EXERCISE BRIEF:
Restate all the data word for word and omit the pictures.

DATA SECTION:
○ ○ ○ ○ ○

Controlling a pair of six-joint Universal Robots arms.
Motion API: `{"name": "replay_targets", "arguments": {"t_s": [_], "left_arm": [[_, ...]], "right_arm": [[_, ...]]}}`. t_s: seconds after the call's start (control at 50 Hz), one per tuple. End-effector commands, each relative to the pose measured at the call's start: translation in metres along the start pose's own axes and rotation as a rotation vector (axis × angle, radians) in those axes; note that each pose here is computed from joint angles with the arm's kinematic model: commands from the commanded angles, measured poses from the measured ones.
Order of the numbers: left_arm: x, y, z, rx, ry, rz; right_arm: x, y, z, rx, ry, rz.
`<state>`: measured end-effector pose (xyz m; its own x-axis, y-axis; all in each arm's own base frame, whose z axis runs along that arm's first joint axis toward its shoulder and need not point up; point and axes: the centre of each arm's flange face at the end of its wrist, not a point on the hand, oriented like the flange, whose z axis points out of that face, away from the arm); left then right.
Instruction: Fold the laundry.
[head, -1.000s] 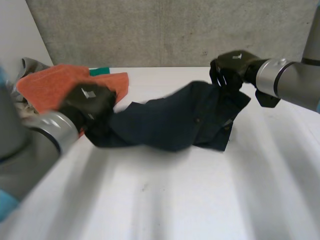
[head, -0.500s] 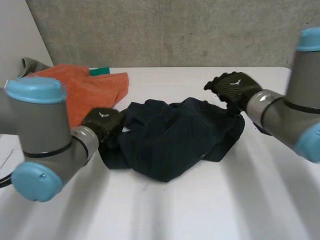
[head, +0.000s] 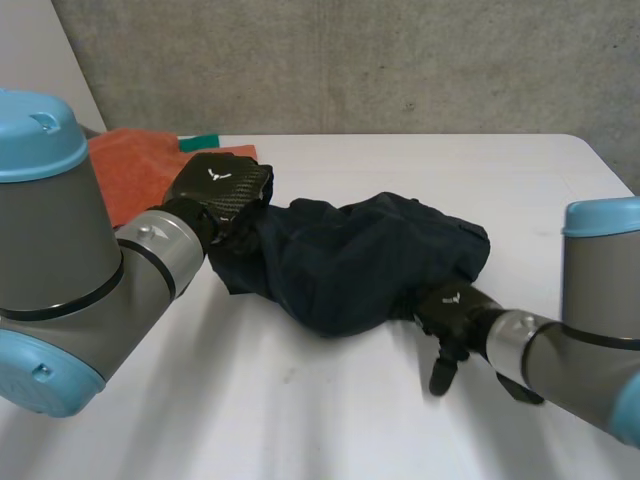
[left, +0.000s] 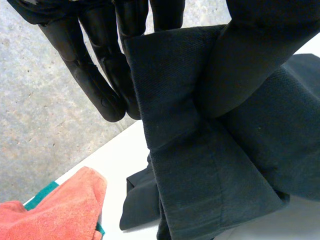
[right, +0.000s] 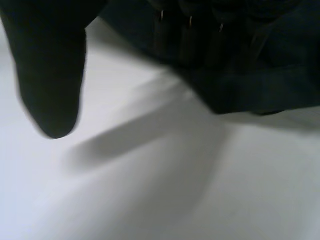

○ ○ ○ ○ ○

ANSWER:
Controlling a pair of six-joint Universal Robots arms.
Motion API: `{"name": "replay_targets", "arguments": {"t_s": [_], "left_arm": [[_, ...]], "right_arm": [[_, ...]]}}`. t_s: seconds after the call's start (control at 50 Hz), one per tuple. End-effector commands, each relative to the pose measured at the call's start: translation in metres along the start pose's own axes and rotation as a rotation vector (axis × angle, radians) in those axes; note that each pose here is computed from joint angles with the arm's kinematic model: commands from the commanded angles, measured poses from the measured ones.
Order of the numbers: left_arm: x, y, z, rx, ry, rz; right_arm: x, y, z, rx, ry, rz.
`<state>`: measured end-effector pose (xyz m; its own x-axis, y-axis; all in each arm's own base frame, whose z axis runs along that arm's first joint axis toward its shoulder and need not point up; point and axes: the centre of each arm's flange face at the end of its wrist, not a point on the hand, oriented like the flange, whose z axis points out of that face, away from the arm); left then right.
Instruction: Fold the laundry.
[head, -1.000s] 
[head, -0.500s] 
[head, +0.000s] 
[left, +0.000s] 
[right, +0.000s] 

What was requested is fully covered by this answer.